■ **Directions for this task**
Repeat exactly the lines of the records below, starting at the line containing "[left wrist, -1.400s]" and ending at the line containing "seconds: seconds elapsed". Leave the pictures out.

(Records from a data collection)
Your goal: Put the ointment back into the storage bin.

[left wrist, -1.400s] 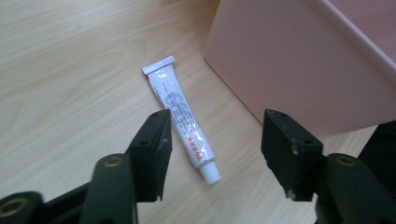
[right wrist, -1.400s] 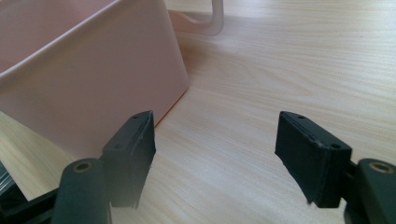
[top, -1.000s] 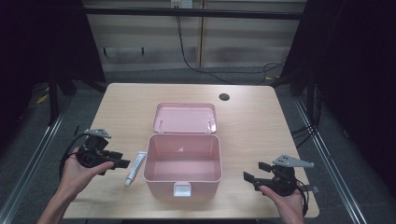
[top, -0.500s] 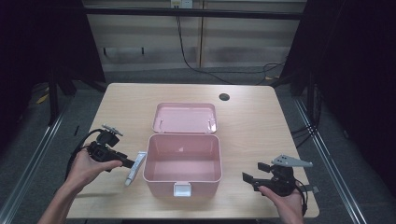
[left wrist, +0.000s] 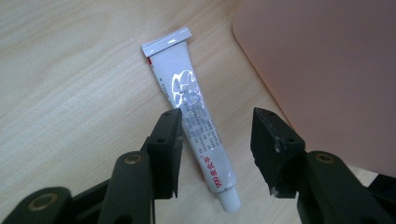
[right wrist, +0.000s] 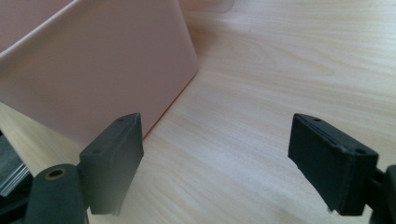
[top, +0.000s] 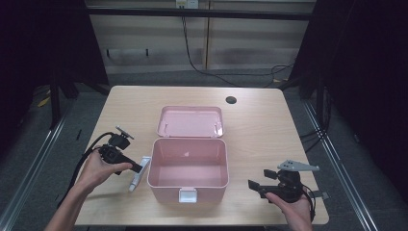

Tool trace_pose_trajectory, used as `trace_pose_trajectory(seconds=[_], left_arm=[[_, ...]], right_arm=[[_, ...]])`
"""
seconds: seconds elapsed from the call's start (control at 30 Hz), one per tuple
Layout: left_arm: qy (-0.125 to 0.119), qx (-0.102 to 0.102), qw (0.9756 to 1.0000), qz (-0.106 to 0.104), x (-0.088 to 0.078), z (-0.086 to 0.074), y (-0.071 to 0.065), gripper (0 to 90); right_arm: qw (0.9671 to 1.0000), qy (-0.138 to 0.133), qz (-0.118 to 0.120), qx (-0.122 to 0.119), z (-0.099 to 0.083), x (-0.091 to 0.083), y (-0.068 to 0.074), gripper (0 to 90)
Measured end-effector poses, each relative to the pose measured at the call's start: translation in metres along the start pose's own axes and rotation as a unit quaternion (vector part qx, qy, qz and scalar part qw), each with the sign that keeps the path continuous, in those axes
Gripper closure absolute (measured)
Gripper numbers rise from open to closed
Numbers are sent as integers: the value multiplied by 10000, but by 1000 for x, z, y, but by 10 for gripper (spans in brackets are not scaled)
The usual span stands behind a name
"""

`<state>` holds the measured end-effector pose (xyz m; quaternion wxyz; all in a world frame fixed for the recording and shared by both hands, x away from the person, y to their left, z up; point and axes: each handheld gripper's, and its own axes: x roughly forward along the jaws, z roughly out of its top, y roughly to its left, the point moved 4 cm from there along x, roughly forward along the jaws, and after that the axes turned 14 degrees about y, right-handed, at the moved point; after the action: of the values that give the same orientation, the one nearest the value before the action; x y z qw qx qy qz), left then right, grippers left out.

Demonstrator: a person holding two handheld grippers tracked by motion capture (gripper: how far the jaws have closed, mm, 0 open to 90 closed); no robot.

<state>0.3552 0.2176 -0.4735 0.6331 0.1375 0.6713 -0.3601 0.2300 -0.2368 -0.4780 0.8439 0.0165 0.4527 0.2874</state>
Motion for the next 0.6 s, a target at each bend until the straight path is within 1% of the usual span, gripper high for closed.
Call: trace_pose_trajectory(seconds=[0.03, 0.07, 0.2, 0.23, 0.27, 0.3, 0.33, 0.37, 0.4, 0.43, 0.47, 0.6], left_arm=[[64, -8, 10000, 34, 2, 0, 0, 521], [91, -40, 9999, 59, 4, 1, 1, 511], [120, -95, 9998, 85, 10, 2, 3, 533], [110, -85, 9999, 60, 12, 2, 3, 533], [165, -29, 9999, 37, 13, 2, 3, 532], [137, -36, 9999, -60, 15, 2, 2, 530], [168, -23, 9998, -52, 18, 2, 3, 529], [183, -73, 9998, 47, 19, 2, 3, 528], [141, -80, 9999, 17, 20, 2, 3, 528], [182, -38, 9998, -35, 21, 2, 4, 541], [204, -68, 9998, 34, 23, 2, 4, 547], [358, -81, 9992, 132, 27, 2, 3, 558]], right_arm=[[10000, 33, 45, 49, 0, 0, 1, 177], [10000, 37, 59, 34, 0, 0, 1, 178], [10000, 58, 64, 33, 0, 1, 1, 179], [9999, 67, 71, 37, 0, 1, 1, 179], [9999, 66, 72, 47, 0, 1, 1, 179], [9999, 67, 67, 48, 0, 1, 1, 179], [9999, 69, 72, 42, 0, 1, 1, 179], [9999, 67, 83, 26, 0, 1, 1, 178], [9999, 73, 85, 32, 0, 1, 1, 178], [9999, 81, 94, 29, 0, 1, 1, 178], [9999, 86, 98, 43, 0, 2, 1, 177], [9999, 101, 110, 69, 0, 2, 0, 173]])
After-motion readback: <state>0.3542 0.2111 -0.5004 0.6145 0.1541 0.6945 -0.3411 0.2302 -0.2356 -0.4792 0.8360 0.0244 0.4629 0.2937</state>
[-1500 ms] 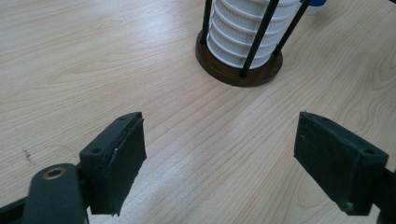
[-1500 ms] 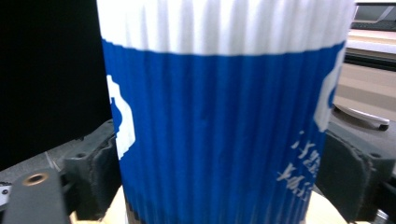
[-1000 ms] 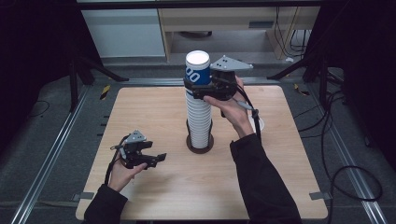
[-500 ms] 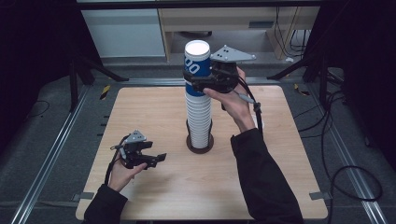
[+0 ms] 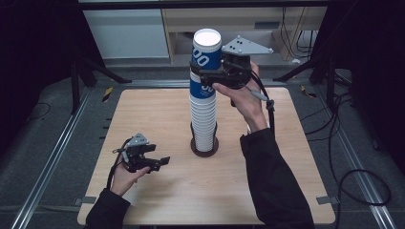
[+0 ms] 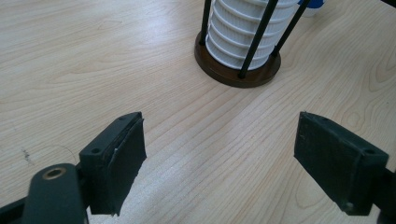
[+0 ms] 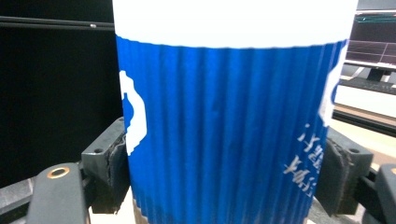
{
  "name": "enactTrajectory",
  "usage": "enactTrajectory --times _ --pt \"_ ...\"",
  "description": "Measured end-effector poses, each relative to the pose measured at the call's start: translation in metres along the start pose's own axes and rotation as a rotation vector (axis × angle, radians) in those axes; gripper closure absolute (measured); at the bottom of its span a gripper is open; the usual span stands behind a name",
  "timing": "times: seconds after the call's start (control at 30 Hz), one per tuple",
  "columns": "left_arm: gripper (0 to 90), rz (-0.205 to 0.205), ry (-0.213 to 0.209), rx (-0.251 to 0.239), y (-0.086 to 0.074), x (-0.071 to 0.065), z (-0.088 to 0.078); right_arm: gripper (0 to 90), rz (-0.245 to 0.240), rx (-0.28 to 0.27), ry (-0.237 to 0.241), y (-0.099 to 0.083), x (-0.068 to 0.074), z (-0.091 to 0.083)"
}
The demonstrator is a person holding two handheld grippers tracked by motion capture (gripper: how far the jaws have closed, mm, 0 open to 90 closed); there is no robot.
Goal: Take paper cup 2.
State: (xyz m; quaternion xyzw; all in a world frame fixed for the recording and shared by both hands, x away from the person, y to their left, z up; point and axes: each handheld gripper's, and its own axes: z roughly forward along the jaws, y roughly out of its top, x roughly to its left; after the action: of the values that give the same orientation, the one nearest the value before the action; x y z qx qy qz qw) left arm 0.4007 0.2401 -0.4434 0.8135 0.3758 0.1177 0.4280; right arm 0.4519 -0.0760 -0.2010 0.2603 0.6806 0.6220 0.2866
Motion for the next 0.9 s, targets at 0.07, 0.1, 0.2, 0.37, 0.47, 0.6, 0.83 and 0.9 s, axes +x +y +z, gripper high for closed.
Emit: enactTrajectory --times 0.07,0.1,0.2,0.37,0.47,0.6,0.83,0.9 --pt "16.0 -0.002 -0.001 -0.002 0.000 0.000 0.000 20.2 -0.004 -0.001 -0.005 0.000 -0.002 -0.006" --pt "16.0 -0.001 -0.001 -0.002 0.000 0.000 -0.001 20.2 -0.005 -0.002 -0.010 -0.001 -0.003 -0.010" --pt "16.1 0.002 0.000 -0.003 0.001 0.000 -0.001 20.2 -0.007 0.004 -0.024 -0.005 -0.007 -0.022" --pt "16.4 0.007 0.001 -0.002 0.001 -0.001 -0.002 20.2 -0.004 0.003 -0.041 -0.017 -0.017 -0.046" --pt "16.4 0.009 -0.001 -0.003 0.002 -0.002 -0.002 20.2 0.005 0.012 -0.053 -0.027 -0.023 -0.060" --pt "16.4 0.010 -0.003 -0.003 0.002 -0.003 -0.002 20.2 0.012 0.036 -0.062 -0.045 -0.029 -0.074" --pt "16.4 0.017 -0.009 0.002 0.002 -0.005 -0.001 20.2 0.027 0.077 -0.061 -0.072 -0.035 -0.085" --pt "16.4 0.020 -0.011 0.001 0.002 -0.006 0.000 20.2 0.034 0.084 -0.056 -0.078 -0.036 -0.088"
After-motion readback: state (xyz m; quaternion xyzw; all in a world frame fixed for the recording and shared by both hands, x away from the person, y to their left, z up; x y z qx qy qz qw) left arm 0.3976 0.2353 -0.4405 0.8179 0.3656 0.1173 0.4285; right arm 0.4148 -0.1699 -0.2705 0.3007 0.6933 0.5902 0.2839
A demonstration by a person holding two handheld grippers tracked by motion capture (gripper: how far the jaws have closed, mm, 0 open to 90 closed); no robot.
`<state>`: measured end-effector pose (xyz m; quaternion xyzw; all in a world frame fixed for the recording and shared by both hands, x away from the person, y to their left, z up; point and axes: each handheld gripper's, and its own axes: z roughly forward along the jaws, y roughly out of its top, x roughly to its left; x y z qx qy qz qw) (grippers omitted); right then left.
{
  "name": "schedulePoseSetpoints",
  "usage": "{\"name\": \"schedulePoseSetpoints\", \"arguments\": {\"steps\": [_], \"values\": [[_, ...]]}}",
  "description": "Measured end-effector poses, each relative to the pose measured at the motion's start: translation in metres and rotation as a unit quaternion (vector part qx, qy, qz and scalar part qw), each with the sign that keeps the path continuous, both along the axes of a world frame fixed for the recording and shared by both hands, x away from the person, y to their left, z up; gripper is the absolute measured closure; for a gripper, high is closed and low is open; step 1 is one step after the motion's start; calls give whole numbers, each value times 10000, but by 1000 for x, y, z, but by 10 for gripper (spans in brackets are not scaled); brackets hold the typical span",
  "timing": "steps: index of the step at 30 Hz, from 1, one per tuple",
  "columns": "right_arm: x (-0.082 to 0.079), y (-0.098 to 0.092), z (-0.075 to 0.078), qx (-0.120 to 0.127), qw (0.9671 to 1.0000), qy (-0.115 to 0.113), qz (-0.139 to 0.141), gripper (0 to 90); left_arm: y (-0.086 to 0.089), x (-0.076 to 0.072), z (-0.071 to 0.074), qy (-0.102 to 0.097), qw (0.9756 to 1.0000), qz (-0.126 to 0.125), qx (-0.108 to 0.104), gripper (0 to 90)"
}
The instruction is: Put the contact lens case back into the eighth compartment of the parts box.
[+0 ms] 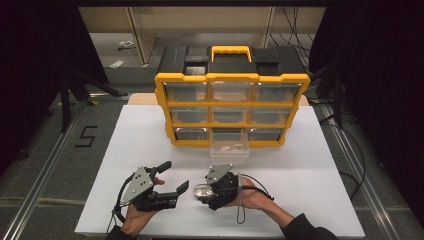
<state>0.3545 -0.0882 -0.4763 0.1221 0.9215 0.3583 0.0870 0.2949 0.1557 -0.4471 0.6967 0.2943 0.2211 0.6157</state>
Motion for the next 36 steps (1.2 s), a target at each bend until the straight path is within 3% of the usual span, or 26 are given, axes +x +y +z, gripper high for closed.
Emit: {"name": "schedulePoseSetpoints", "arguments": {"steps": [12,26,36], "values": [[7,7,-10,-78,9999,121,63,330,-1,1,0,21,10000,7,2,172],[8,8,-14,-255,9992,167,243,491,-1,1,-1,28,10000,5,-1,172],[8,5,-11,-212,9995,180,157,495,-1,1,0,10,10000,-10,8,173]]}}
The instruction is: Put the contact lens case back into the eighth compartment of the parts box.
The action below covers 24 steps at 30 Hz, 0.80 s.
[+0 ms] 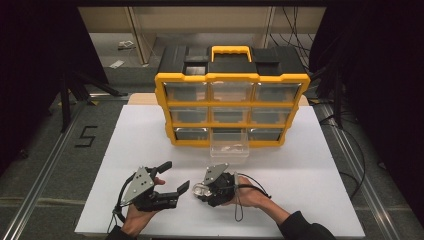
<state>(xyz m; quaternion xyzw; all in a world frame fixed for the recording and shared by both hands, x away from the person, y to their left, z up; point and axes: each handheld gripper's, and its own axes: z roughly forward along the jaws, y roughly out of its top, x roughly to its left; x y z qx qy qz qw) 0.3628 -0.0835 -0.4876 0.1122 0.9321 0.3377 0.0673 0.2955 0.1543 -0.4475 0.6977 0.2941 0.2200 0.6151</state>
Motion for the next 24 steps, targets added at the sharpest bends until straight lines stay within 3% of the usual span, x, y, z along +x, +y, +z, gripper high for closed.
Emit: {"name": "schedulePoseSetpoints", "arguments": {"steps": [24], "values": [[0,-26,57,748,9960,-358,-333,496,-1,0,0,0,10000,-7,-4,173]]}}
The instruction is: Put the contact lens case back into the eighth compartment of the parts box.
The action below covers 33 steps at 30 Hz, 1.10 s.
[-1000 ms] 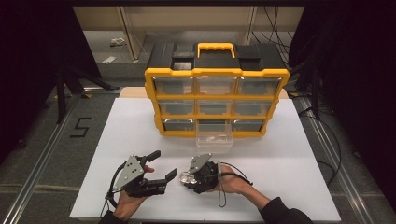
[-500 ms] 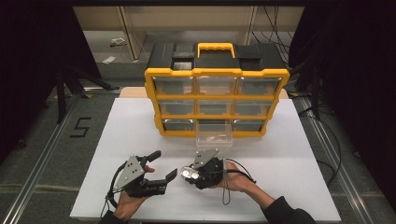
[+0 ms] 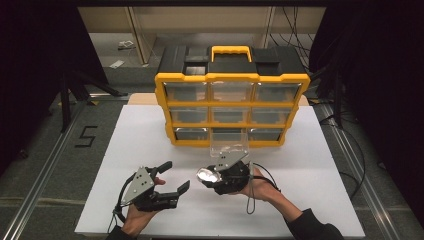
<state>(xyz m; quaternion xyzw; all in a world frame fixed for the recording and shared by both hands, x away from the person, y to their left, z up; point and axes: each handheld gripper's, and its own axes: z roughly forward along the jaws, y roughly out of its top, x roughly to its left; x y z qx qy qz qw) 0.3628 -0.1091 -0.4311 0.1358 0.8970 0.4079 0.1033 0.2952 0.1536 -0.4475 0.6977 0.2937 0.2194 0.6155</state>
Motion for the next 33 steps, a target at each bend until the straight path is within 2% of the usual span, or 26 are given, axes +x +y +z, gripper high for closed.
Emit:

■ **Exercise output**
[left wrist, -1.400s] 
[right wrist, -1.400s] 
[top, -1.000s] 
[top, -0.500s] 
[left wrist, +0.000s] 
[right wrist, +0.000s] 
[top, +0.000s] 

Tool trace_pose_trajectory, used as `trace_pose_trajectory(seconds=[_], left_arm=[[_, ...]], right_arm=[[_, ...]])`
"""
seconds: seconds elapsed from the call's start (control at 30 Hz), one per tuple

What came before makes up the full response.